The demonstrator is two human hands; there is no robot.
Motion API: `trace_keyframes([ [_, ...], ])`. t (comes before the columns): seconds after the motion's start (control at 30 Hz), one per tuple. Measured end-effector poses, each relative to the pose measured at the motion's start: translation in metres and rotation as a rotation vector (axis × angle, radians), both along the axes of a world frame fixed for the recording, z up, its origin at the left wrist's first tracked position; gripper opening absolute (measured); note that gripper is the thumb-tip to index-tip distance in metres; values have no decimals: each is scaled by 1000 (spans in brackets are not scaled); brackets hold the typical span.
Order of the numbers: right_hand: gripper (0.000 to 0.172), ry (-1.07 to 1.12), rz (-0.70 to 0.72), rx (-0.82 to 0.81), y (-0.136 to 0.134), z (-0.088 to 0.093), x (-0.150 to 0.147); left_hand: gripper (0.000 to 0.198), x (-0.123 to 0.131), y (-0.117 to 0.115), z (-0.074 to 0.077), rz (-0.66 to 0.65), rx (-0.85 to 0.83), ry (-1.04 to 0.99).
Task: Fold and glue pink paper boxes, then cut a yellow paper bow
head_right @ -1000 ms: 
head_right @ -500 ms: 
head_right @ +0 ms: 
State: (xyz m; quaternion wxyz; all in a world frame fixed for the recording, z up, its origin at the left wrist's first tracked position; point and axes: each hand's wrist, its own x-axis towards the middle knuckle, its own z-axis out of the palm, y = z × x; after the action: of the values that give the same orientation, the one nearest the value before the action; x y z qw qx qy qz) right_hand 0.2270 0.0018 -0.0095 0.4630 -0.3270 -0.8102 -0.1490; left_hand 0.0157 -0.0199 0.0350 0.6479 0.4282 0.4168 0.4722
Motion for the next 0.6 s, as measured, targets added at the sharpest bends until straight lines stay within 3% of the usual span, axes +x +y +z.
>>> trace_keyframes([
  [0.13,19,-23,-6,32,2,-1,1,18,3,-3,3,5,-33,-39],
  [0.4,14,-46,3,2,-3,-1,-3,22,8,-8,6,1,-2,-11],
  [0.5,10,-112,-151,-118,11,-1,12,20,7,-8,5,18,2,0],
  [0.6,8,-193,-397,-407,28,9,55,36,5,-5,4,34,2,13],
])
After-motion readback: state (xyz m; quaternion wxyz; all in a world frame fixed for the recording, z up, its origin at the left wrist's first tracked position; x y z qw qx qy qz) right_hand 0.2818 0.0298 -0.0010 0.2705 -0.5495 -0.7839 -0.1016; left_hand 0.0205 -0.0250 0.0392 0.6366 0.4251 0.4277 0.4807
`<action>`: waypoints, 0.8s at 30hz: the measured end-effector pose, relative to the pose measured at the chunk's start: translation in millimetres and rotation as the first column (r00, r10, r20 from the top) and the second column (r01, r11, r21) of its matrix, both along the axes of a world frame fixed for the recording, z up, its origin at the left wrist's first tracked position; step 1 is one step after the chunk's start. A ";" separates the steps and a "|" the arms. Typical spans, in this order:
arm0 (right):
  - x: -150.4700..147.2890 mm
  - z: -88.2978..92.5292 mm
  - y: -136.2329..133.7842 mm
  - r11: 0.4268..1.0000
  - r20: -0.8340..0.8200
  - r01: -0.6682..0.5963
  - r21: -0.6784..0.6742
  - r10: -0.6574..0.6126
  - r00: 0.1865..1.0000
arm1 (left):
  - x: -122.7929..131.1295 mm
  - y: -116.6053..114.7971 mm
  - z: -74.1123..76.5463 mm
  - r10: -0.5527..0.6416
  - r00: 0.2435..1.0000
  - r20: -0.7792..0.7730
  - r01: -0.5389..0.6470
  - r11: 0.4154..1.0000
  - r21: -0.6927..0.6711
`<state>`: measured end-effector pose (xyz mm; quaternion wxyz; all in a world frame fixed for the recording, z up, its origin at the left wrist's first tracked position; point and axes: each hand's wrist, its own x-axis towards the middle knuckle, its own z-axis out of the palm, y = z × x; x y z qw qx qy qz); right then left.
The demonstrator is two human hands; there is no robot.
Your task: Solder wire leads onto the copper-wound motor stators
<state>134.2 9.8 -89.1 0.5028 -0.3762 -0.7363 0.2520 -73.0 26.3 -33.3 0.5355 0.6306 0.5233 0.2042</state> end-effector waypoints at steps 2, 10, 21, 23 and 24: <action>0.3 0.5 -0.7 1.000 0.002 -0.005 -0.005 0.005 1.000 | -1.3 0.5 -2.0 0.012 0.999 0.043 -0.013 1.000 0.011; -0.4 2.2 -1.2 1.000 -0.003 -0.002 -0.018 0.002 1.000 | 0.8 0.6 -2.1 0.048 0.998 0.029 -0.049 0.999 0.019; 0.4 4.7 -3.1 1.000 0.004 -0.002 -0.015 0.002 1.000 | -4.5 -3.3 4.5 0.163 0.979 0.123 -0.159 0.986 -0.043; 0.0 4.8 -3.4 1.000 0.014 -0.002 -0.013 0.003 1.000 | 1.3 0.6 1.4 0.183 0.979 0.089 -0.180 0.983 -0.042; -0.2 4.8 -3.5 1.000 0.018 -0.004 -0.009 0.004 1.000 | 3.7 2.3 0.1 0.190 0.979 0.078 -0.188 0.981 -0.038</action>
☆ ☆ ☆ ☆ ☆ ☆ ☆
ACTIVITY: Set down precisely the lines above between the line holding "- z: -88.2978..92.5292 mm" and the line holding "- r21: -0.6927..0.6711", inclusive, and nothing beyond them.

TASK RESPONSE:
  - z: -88.2978..92.5292 mm
  - y: -136.2329..133.7842 mm
  - r11: 0.4268..1.0000
  - r20: -0.8340..0.8200
  - r01: -0.6682..0.5963
  - r21: -0.6784..0.6742
  - r10: -0.6574..0.6126
  - r00: 0.1865..1.0000
arm1 (left):
  - x: -122.7929..131.1295 mm
  - y: -116.6053..114.7971 mm
  - z: -74.1123..76.5463 mm
  - r10: -0.5527..0.6416
  - r00: 0.2435..1.0000
  - r20: -0.7792..0.7730
  - r01: -0.5389..0.6470
  - r11: 0.4154..1.0000
  - r21: -0.6927..0.6711

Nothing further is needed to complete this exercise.